A indústria de motocicletas no Brasil quebrou recordes e atingiu o maior volume de produção para o mês de julho em toda a sua história.![]()
Segundo o relatório divulgado hoje (11) pela Associação Brasileira dos Fabricantes de Motocicletas, Ciclomotores, Motonetas, Bicicletas e Similares (Abraciclo), 190.794 motocicletas foram fabricadas em julho no Polo Industrial de Manaus, representando um aumento de 36% em comparação a julho do ano anterior e 45,8% em relação a junho.
Considerando o acumulado de janeiro a julho deste ano, o setor também obteve seu melhor resultado desde 2008, com a produção totalizando 1.254.191 motocicletas, um crescimento de 9,9% em relação ao mesmo período do ano passado.
“Os resultados de julho fortalecem a trajetória positiva do nosso setor ao longo de 2026 e comprovam a robustez da indústria de motocicletas e a capacidade das fabricantes no Polo Industrial de Manaus de atender à demanda do mercado”, afirmou, em nota, Marcos Bento, presidente da Abraciclo.
Varejo e exportações
Além da produção, o setor de motocicletas também observou o melhor desempenho de varejo para um mês de julho em sua história e para o total dos sete primeiros meses do ano. Em julho, foram licenciadas 199.236 motocicletas, um aumento de 3,1% em relação ao mesmo mês de 2025 e 2,6% maior que em junho. Já no acumulado de janeiro a julho, os licenciamentos totalizaram 1.373.580 motocicletas, uma alta de 12,3% em comparação ao mesmo período de 2025.

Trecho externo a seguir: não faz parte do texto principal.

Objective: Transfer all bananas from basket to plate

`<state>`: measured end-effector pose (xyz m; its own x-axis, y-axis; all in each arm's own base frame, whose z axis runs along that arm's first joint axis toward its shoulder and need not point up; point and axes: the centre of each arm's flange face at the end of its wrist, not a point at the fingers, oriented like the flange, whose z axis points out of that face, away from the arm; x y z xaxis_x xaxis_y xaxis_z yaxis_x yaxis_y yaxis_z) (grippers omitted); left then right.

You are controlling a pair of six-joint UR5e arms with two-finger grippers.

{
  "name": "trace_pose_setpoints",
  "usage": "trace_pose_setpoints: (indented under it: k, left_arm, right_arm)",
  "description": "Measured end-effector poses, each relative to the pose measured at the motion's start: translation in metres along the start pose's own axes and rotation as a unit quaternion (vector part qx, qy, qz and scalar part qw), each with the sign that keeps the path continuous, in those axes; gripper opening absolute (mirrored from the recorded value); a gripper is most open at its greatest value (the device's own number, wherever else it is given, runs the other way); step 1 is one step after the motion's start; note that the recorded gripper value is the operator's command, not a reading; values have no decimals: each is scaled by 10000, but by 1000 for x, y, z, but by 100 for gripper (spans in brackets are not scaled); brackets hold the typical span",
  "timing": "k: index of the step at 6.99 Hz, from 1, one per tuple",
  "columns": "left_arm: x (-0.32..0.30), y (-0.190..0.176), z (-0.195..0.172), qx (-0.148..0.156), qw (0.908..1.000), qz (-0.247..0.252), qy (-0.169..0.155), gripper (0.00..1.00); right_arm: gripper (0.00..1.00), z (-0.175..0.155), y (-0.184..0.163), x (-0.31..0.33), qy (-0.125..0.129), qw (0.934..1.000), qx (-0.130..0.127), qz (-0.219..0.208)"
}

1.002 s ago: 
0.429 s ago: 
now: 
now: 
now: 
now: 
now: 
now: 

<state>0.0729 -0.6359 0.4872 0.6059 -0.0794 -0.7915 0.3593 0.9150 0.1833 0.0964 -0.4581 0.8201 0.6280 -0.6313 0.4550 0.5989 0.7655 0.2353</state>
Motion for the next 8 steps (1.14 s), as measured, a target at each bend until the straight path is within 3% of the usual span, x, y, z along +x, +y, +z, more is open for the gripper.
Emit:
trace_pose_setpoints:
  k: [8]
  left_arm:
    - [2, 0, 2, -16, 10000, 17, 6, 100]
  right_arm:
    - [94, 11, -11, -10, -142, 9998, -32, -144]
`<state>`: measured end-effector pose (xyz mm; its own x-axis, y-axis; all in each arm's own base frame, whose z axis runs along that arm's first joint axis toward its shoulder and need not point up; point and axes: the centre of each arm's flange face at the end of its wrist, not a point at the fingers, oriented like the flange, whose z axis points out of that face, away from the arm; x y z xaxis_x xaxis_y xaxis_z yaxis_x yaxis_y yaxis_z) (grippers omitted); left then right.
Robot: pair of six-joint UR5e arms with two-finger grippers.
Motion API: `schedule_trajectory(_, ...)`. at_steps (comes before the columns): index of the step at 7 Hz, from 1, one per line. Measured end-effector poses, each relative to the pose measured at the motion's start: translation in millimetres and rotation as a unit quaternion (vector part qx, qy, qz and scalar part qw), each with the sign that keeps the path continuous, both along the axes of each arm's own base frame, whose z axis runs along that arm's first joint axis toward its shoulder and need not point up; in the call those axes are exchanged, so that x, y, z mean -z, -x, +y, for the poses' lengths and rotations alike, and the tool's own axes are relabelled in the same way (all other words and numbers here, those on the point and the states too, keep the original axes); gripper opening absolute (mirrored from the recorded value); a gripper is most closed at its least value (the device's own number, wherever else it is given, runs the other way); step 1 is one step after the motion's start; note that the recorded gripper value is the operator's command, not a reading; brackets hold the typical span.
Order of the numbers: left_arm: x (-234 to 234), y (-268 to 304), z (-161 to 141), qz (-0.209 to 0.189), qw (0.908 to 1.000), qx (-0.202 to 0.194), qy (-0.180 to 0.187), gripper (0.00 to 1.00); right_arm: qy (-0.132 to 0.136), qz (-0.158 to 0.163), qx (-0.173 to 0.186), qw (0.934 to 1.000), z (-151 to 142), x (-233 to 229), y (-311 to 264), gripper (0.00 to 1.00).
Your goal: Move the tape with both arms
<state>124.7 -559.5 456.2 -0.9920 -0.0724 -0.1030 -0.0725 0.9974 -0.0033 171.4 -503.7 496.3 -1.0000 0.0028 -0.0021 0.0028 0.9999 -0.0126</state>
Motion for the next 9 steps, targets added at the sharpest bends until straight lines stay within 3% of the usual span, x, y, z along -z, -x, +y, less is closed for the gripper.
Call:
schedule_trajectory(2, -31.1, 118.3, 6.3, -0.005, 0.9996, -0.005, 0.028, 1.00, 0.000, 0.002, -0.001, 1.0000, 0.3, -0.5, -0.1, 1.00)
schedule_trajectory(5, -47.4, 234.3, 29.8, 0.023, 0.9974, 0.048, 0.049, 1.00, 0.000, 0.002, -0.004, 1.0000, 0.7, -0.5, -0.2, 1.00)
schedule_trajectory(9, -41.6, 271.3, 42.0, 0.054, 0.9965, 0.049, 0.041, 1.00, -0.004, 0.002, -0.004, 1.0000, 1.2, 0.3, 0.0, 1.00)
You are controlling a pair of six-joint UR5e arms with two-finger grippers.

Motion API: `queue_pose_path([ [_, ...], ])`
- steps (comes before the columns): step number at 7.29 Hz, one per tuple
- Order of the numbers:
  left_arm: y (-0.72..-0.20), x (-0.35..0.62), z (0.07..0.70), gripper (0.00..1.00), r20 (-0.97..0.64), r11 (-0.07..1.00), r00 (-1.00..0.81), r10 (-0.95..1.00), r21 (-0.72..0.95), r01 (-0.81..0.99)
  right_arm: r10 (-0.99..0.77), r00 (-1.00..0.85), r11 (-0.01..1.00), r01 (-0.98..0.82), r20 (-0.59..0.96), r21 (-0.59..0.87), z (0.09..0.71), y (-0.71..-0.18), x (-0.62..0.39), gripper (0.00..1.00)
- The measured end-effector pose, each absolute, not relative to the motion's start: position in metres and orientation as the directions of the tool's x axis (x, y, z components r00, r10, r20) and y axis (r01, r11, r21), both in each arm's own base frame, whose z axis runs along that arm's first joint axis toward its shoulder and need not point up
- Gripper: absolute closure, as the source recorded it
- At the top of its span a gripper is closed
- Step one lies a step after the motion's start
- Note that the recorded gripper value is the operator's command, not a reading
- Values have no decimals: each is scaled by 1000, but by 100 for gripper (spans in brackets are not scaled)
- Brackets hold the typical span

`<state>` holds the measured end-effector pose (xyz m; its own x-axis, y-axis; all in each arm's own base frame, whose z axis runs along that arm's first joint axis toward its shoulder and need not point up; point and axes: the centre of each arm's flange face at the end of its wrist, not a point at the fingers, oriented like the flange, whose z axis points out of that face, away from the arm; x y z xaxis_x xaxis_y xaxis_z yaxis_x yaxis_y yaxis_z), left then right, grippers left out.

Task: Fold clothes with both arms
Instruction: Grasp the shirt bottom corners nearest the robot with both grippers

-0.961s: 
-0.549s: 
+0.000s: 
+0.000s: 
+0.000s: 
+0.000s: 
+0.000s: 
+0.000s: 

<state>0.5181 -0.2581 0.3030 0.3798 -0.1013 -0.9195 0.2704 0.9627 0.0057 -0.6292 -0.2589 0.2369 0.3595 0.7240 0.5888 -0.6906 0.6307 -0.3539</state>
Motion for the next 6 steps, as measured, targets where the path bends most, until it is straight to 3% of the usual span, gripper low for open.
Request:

No que diz respeito às exportações, o crescimento foi de 22,8% em relação a julho do ano passado, com um total de 3.289 unidades exportadas.
Bicicletas
O mês de julho também foi favorável para o setor de bicicletas. Conforme a Abraciclo, as fabricantes de bicicletas localizadas no Polo Industrial de Manaus obtiveram, em julho, o melhor desempenho de produção de 2026, com 37.413 unidades produzidas, um volume 16,6% superior ao de julho de 2025 e 22,8% maior em comparação com junho.
No acumulado de janeiro a julho, foram produzidas 200.571 bicicletas, um volume 5,7% menor em relação ao mesmo período de 2025. Apesar da queda, a Abraciclo assinalou que o “volume está alinhado ao planejamento da indústria para atender à demanda do mercado”.